我想从 XML 文件中提取信息并将其转换为数据框。
信息作为 XML 文本和 XML 属性存储在嵌套节点中:
示例结构:
<xmlnode node-id = "Text about xmlnode">
<xmlsubnode subnode-id = "123">
<xmlsubsubnode>
I want to extract this text
</xmlsubsubnode>
<xmlsubsubnode>
I want to extract this text
</xmlsubsubnode>
<xmlsubsubnode>
I want to extract this text
</xmlsubsubnode>
<xmlsubsubnode>
I want to extract this text
</xmlsubsubnode>
</xmlsubnode>
<xmlsubnode subnode-id = "456">
<xmlsubsubnode>
I want to extract this text
</xmlsubsubnode>
<xmlsubsubnode>
I want to extract this text
</xmlsubsubnode>
<xmlsubsubnode>
I want to extract this text
</xmlsubsubnode>
<xmlsubsubnode>
I want to extract this text
</xmlsubsubnode>
</xmlsubnode>
</xmlnode>
<xmlnode node-id = "Text about xmlnode">
<xmlsubnode subnode-id = "123">
<xmlsubsubnode>
I want to extract this text
</xmlsubsubnode>
<xmlsubsubnode>
I want to extract this text
</xmlsubsubnode>
<xmlsubsubnode>
I want to extract this text
</xmlsubsubnode>
<xmlsubsubnode>
I want to extract this text
</xmlsubsubnode>
</xmlsubnode>
<xmlsubnode subnode-id = "456">
<xmlsubsubnode>
I want to extract this text
</xmlsubsubnode>
<xmlsubsubnode>
I want to extract this text
</xmlsubsubnode>
<xmlsubsubnode>
I want to extract this text
</xmlsubsubnode>
<xmlsubsubnode>
I want to extract this text
</xmlsubsubnode>
</xmlsubnode>
</xmlnode>
我想获取这些信息:
* node-id (attribute)
* subnode-id (attribute)
* text in `xmlsubnodenode` (text)
我需要一个像这样的长格式数据框:
node-id subnode-id text
Text about xmlnode 1 123 I want to extract this text
Text about xmlnode 1 123 I want to extract this text
Text about xmlnode 1 123 I want to extract this text
Text about xmlnode 1 123 I want to extract this text
Text about xmlnode 1 456 I want to extract this text
Text about xmlnode 1 456 I want to extract this text
Text about xmlnode 1 456 I want to extract this text
Text about xmlnode 1 456 I want to extract this text
Text about xmlnode 2 123 I want to extract this text
Text about xmlnode 2 123 I want to extract this text
Text about xmlnode 2 123 I want to extract this text
Text about xmlnode 2 123 I want to extract this text
Text about xmlnode 2 456 I want to extract this text
Text about xmlnode 2 456 I want to extract this text
Text about xmlnode 2 456 I want to extract this text
Text about xmlnode 2 456 I want to extract this text
我尝试遵循 Jenny Bryans 的方法 "How to tame XML with nested data frames and purrr",但它只适用于第一层。

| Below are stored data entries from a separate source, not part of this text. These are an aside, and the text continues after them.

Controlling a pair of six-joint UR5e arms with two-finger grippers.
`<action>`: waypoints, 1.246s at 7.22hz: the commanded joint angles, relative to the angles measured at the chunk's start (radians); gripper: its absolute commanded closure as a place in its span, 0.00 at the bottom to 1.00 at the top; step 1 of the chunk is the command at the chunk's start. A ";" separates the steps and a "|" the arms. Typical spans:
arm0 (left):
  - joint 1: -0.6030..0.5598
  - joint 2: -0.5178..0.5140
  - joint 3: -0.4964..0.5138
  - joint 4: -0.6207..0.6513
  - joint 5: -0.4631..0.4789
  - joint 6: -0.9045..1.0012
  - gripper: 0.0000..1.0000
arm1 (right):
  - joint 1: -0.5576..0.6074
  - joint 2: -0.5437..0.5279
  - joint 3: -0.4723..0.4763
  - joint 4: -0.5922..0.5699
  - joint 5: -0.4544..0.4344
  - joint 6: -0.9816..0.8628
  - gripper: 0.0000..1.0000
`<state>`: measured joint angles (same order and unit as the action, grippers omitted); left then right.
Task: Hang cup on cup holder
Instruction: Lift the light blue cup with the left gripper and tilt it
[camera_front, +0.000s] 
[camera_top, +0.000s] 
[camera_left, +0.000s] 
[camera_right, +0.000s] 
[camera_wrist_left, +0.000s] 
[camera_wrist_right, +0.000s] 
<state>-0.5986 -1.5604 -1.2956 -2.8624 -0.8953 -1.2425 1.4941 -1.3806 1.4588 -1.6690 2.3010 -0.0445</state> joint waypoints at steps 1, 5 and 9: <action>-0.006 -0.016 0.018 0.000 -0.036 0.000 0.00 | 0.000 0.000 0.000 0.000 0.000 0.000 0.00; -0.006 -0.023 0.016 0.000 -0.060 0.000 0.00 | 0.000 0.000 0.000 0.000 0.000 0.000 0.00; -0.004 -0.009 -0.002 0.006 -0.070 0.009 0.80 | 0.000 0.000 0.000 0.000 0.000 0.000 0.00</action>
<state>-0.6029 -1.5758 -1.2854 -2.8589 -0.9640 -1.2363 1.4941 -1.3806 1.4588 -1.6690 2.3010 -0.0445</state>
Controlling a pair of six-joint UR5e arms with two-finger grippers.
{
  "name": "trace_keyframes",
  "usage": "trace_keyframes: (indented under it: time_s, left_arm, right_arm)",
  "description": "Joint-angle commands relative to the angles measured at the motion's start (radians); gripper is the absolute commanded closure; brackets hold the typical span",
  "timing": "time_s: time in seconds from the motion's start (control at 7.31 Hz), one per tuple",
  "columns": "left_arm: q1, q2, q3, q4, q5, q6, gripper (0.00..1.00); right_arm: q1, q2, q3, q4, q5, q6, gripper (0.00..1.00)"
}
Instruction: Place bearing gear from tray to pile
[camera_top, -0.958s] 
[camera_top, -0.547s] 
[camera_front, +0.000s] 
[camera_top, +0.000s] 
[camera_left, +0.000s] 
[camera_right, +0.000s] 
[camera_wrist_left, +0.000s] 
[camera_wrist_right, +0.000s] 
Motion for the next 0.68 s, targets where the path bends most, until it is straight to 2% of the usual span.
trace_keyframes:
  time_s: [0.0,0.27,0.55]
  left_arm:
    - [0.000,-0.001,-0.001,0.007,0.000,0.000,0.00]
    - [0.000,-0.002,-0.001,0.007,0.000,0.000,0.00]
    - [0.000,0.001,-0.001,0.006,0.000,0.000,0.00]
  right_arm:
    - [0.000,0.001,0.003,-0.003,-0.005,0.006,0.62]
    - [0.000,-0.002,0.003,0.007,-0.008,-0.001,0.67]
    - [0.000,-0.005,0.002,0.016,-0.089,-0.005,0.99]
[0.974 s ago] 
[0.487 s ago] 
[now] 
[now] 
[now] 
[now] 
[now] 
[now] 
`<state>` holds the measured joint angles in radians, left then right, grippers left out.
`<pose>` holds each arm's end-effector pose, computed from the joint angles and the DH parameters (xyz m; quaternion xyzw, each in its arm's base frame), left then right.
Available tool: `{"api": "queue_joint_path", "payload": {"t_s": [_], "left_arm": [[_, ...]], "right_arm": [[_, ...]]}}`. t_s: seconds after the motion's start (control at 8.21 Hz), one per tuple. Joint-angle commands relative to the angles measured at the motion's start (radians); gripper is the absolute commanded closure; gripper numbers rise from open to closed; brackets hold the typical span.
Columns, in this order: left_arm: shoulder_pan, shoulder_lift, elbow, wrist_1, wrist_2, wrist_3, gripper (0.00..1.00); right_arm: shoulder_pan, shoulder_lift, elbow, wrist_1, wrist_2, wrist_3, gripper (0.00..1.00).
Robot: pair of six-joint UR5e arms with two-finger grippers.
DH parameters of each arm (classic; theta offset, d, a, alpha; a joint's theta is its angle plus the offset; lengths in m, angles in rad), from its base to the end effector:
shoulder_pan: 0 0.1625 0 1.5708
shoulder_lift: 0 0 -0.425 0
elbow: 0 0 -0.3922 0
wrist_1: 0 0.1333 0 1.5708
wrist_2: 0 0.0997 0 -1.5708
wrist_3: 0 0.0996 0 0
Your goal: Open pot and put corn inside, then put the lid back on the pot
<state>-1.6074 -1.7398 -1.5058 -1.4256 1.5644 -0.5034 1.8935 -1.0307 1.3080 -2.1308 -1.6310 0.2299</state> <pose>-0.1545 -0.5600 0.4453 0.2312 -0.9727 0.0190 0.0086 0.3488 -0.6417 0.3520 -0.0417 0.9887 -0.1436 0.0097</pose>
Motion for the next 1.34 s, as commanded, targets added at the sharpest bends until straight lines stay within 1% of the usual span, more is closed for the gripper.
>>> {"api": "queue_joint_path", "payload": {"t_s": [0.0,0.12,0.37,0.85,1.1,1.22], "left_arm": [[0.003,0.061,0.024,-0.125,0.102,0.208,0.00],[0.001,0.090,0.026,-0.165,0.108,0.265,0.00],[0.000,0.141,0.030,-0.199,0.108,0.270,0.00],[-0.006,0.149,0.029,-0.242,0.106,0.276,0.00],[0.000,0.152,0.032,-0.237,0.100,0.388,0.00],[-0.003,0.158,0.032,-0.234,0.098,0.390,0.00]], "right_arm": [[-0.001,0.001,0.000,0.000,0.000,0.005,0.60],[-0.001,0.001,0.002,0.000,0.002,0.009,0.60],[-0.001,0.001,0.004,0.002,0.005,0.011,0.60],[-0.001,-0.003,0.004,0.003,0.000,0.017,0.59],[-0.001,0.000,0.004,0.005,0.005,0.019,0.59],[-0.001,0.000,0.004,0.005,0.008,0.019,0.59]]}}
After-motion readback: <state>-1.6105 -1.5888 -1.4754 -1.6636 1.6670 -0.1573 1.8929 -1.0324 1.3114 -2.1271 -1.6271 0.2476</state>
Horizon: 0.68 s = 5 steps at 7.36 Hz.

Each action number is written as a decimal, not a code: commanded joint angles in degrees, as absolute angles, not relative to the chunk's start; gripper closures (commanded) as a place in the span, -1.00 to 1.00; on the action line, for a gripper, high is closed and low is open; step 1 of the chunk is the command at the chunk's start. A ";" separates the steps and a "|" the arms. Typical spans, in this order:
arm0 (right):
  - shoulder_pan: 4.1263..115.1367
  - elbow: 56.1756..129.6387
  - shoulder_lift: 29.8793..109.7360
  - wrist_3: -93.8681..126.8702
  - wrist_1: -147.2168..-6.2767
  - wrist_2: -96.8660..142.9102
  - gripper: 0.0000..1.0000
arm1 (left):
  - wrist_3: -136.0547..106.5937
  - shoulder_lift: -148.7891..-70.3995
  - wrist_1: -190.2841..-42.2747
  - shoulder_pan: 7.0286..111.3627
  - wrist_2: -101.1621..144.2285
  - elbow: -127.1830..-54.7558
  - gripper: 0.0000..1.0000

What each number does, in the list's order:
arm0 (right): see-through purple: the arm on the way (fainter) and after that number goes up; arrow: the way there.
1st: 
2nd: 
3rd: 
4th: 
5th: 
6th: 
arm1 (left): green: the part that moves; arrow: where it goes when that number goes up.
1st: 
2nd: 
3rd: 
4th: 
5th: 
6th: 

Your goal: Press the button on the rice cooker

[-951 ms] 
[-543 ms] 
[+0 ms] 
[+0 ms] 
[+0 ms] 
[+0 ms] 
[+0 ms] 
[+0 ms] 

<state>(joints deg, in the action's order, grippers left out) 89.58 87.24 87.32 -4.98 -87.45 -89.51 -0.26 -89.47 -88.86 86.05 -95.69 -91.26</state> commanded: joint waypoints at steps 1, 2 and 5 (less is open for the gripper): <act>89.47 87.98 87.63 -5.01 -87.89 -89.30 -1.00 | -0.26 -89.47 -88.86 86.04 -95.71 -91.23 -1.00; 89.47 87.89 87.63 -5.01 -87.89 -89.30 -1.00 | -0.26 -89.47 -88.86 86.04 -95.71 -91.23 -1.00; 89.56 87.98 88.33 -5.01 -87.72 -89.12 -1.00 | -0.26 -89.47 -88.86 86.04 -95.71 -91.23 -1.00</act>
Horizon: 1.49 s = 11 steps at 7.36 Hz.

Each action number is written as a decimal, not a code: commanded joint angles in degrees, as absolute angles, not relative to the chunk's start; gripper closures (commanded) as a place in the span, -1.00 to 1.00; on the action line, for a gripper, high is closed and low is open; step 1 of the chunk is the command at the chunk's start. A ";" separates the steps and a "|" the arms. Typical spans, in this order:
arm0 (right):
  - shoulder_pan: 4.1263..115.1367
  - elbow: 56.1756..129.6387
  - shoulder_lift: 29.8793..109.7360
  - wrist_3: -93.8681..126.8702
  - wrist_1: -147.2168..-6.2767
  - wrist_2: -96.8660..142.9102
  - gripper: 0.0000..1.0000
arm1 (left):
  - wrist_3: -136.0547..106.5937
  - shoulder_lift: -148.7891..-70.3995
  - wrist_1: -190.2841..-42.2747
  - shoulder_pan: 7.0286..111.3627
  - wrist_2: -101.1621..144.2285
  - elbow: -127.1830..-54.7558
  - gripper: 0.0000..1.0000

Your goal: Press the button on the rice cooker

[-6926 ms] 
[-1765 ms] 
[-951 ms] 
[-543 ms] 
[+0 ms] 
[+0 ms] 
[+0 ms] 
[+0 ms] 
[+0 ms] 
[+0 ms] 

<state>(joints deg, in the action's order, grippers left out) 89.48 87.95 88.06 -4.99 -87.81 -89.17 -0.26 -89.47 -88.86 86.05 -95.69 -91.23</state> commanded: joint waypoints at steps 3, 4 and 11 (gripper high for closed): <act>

xml <- xml2::read_xml("input/example.xml")
rows <-
xml %>%
xml_find_all("//xmlnode")
rows_df <- data_frame(row = seq_along(rows), nodeset = rows)
rows_df %>%
mutate(node_id = nodeset %>% map(~ xml_attr(., "node-id"))) %>%
select(row, node_id) %>%
unnest()
您有什么想法可以通过 purrr
获取这些信息吗?
无需展开/向另一个数据框添加行的方法:为每个 subsubnode
创建一个包含一行的数据框,并将 purrr
与 xml2
一起使用到 select 并提取 xmlsubnode
parent 和 xmlnode
祖先的值。
工作样本:
library(dplyr)
library(xml2)
library(purrr)
library(tidyr)
xml <- xml2::read_xml("input/example.xml")
rows <- xml %>% xml_find_all("//xmlsubsubnode")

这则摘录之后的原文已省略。